If you're talking communications and networking, you're likely talking wireless. Cell phones represent one of the bestselling consumer products of all time. Meanwhile, short-range wireless technologies are penetrating every application. Wi-Fi, WiMAX, Bluetooth, ZigBee, RFID, and other wireless methods are enjoying unprecedented growth as new chips, products, and applications arrive daily.

The wired side can't be left out of the mix, though, as the industry presses forward with both copper and fiber 10-Gbit/s systems. On top of that, growth has returned to the beleaguered fiber-optic industry. It's been triggered by the unrelenting quest for greater speed in local-area networks, wide-area networks, and metro-area networks, as well as the new passive optical network systems.

ON THE AIR Thanks to wireless services, entertainment options continue to expand. Many consumers already have satellite TV, but few have adopted the more advanced wireless highdefinition television (HDTV).

Congress recently mandated a full switch over from the current analog TV to digital TV by Feb. 17, 2009. Couple that with falling prices, and you'll see many consumers opt for a new HDTV set. Those who don't will require a converter box to translate the overtheair digital signal into an analog format suitable for display on their legacy TV sets. A TV boom is on the way, one way or another.

Now in their third year, there's been healthy growth for Sirius Satellite Radio and XM Radio. A wider variety of radios is now available, including home receivers and portable units, as well as automotive radios. While many radio fans still balk at the monthly fee, others find that the variety of programming is worth the price, not to mention the high audio quality and digital info features.

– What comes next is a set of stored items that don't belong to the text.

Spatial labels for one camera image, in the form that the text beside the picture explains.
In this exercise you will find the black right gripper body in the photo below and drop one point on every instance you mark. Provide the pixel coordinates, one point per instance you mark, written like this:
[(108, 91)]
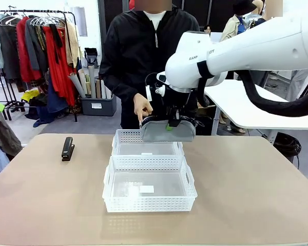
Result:
[(177, 100)]

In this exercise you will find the grey pencil case black zipper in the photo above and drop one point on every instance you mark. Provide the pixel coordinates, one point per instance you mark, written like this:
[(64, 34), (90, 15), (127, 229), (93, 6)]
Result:
[(166, 135)]

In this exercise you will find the black stapler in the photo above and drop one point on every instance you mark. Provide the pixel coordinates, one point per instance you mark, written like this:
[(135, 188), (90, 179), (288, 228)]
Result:
[(67, 148)]

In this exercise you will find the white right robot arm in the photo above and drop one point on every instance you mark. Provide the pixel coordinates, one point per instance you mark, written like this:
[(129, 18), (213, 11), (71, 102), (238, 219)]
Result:
[(246, 46)]

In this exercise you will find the person's right forearm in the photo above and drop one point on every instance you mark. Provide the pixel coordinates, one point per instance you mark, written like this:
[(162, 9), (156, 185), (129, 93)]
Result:
[(118, 87)]

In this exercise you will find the person's right hand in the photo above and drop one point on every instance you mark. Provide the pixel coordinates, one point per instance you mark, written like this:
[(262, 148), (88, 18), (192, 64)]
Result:
[(141, 105)]

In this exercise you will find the dark grey draped garment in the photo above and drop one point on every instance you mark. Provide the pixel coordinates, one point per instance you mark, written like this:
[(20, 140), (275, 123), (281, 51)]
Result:
[(2, 135)]

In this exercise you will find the yellow garment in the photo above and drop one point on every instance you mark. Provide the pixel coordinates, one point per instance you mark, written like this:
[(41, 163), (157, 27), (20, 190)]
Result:
[(29, 96)]

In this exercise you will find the black clothes pile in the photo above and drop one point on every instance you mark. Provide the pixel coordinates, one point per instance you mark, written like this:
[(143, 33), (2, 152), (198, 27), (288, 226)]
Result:
[(38, 102)]

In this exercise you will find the white perforated plastic basket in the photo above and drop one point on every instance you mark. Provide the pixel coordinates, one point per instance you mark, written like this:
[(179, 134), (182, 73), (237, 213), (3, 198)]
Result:
[(149, 202), (128, 139)]

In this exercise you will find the red jacket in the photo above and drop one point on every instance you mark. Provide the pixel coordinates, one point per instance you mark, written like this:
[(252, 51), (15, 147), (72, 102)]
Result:
[(24, 59)]

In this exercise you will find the dark grey coat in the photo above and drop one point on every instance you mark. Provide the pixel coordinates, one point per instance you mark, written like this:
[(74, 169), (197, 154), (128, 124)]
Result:
[(9, 51)]

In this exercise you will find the blue denim garment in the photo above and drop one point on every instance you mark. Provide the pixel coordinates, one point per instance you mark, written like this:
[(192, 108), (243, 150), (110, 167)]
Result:
[(54, 102)]

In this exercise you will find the person in black jacket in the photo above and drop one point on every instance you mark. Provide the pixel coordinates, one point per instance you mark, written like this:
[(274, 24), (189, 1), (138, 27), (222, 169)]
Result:
[(133, 46)]

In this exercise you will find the white table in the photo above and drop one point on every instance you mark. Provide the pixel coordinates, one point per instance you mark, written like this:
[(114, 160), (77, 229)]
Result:
[(246, 107)]

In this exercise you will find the long red dress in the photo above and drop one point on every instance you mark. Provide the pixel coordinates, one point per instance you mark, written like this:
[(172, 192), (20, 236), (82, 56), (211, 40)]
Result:
[(59, 77)]

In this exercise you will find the grey jacket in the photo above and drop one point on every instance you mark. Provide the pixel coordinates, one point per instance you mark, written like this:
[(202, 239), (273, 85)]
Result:
[(33, 46)]

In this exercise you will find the white paper roll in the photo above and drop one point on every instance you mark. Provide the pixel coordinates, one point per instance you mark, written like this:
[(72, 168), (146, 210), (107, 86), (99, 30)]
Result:
[(105, 88)]

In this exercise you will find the grey storage bin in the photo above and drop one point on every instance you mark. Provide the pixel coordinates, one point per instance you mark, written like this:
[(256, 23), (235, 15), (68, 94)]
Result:
[(102, 107)]

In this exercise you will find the seated background person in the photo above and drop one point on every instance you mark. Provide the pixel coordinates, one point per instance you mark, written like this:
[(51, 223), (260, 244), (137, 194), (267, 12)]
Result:
[(208, 29)]

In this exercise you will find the olive patterned scarf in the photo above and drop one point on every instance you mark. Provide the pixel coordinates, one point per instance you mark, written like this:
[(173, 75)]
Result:
[(41, 38)]

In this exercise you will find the grey cardboard roll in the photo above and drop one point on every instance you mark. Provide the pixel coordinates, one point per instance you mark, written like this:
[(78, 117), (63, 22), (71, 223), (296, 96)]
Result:
[(75, 84), (92, 79)]

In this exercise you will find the person in beige coat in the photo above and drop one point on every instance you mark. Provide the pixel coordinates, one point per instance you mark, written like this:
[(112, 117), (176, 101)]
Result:
[(232, 28)]

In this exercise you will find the black scarf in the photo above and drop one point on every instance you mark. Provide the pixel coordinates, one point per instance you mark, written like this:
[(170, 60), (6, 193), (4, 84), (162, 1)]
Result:
[(57, 38)]

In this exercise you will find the small black stand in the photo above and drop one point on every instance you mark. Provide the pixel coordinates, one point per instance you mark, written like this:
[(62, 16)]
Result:
[(91, 57)]

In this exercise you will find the beige garment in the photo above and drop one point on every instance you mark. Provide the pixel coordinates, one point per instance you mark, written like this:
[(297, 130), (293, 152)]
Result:
[(72, 43)]

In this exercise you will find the black metal clothes rack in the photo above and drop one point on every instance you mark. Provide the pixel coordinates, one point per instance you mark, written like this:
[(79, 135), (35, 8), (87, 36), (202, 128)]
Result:
[(28, 11)]

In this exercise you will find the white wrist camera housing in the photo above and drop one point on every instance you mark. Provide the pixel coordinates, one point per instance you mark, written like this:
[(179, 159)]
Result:
[(149, 93)]

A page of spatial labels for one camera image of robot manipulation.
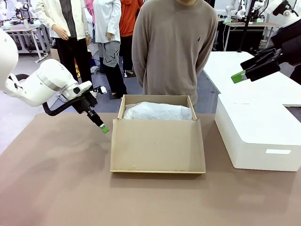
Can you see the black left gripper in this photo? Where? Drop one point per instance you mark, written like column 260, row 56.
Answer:
column 84, row 103

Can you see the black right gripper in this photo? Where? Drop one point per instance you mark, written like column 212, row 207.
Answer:
column 291, row 44

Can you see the white tissue paper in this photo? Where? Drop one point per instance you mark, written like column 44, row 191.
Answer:
column 160, row 111

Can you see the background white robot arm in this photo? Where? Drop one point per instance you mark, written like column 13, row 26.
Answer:
column 260, row 9
column 228, row 9

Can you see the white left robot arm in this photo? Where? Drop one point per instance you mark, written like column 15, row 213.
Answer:
column 47, row 80

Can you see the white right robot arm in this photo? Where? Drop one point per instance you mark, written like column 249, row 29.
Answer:
column 275, row 9

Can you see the brown cardboard shoe box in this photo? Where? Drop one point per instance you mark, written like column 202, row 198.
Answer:
column 155, row 146

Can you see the white background table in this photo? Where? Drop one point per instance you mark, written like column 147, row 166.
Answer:
column 251, row 24

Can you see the black stand pole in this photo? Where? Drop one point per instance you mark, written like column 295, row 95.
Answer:
column 245, row 26

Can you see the person in taupe sweater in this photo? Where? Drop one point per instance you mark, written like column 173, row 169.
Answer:
column 174, row 47

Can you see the bystander in white shirt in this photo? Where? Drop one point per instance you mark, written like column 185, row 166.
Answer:
column 107, row 21

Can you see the bystander in cream jacket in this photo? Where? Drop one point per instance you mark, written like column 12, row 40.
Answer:
column 77, row 18

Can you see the bystander in orange top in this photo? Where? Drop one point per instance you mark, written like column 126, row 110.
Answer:
column 128, row 18

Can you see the bystander in pink top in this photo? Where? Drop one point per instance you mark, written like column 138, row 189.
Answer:
column 89, row 9

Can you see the white desk with T-feet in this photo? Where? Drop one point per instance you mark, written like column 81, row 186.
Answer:
column 23, row 28

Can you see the background robot rig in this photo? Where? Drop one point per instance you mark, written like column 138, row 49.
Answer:
column 22, row 14

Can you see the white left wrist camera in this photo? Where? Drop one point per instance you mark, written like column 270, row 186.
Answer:
column 103, row 90

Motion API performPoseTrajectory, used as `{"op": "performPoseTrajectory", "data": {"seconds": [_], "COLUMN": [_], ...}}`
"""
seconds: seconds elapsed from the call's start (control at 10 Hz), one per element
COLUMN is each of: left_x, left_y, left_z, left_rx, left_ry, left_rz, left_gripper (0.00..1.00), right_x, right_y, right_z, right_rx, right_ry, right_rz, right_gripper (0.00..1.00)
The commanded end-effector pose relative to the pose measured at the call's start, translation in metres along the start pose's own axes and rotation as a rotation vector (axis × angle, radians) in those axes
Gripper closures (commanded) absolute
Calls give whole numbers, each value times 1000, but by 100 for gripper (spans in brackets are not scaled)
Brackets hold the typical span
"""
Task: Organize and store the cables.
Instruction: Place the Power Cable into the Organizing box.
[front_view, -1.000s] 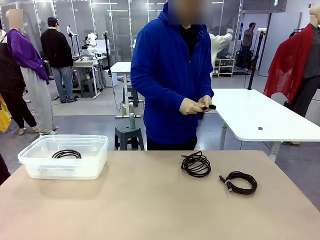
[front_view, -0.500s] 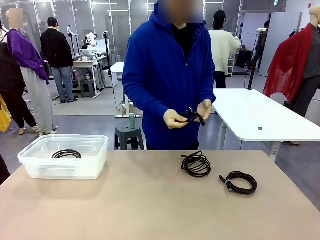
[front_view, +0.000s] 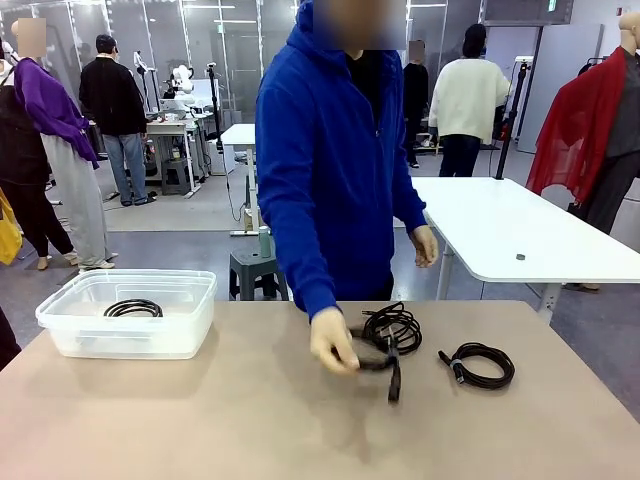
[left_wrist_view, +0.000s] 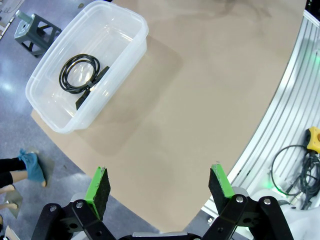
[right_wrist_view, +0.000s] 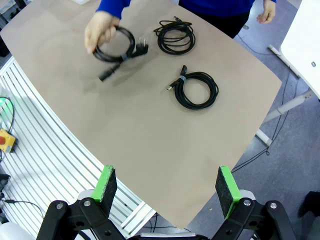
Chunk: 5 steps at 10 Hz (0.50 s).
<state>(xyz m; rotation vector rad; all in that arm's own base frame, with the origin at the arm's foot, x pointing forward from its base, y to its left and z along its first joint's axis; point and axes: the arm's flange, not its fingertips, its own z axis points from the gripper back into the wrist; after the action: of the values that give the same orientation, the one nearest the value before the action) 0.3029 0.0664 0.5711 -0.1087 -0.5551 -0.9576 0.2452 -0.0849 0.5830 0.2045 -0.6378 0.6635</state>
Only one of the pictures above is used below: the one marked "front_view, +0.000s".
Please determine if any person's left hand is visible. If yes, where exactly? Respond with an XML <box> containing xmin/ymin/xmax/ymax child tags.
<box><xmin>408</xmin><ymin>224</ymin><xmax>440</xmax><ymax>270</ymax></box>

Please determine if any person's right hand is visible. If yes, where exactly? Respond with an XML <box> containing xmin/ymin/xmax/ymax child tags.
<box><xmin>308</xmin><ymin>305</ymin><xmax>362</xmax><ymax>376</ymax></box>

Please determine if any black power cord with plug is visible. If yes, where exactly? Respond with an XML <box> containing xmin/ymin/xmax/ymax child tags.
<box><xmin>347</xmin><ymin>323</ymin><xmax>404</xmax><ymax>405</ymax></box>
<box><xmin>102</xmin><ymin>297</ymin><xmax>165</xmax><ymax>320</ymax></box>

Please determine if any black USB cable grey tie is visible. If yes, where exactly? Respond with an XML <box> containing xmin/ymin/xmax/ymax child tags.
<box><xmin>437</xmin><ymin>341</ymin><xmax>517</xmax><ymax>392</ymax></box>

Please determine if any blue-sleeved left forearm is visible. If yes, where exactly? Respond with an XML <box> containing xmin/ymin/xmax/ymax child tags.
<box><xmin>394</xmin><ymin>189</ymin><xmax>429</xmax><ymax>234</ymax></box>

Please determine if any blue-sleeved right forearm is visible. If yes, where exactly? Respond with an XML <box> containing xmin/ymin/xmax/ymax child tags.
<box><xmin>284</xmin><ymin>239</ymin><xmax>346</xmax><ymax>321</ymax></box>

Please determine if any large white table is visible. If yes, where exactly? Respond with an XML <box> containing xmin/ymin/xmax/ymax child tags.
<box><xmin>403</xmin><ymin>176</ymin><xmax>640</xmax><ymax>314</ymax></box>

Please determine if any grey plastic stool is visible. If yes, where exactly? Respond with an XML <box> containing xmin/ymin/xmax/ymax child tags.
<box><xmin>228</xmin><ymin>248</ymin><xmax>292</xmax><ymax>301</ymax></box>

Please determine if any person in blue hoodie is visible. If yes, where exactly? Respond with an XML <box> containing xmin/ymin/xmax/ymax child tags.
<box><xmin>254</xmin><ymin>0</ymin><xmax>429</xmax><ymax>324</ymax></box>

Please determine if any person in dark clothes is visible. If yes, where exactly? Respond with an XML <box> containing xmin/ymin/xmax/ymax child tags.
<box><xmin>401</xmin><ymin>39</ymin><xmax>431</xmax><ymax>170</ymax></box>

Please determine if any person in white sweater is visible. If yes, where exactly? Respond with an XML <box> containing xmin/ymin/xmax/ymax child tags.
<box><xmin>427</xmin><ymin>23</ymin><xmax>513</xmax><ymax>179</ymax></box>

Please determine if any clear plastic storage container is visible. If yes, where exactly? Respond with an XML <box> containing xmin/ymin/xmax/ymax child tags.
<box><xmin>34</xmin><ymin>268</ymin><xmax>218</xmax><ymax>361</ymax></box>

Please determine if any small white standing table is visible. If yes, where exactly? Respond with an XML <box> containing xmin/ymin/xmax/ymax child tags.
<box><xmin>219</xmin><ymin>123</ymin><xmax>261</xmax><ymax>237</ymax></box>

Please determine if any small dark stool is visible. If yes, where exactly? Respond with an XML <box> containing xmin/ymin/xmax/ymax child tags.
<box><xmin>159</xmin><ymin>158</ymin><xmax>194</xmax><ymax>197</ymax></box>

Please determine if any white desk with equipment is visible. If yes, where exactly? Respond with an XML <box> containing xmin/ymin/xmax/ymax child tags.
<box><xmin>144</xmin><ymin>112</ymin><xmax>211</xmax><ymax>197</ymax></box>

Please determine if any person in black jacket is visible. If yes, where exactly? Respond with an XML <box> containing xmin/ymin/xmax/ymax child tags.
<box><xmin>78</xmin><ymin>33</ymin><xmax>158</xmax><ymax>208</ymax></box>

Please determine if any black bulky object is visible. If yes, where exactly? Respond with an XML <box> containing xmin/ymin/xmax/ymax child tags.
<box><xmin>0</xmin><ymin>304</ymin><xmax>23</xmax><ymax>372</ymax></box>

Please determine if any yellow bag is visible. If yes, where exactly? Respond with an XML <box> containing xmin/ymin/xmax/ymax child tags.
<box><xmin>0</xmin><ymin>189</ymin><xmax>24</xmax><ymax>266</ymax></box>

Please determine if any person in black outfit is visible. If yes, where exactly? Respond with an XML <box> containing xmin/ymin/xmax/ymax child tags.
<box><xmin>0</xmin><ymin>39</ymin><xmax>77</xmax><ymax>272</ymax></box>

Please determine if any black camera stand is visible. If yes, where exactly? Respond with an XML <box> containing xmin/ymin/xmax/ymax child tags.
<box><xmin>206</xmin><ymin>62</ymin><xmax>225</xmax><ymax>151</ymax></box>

HD Radio, still in its infancy, adds digital signals to the existing analog radio signals in both the AM and FM bands. It provides higher-quality sound plus less noise and fading. Over 500 stations now transmit HD Radio, and over 2800 are currently converting to it, but there are few takers to this point. The main problem seems to be an unaware consumer base and the lack of affordable receivers. Signals are free, just like other AM and FM radio, but the special receiver is required.

Another choice comes by way of Motorola's iRadio. Priced at about $7 a month, users can download a wide range of customized music and talk radio programming via their cell phone. New iRadio phones can store up to 10 hours of music or other programming customized by the user. The programming can be transferred to a PC, car radio, home stereo, or other source via a USB port or a Bluetooth wireless link.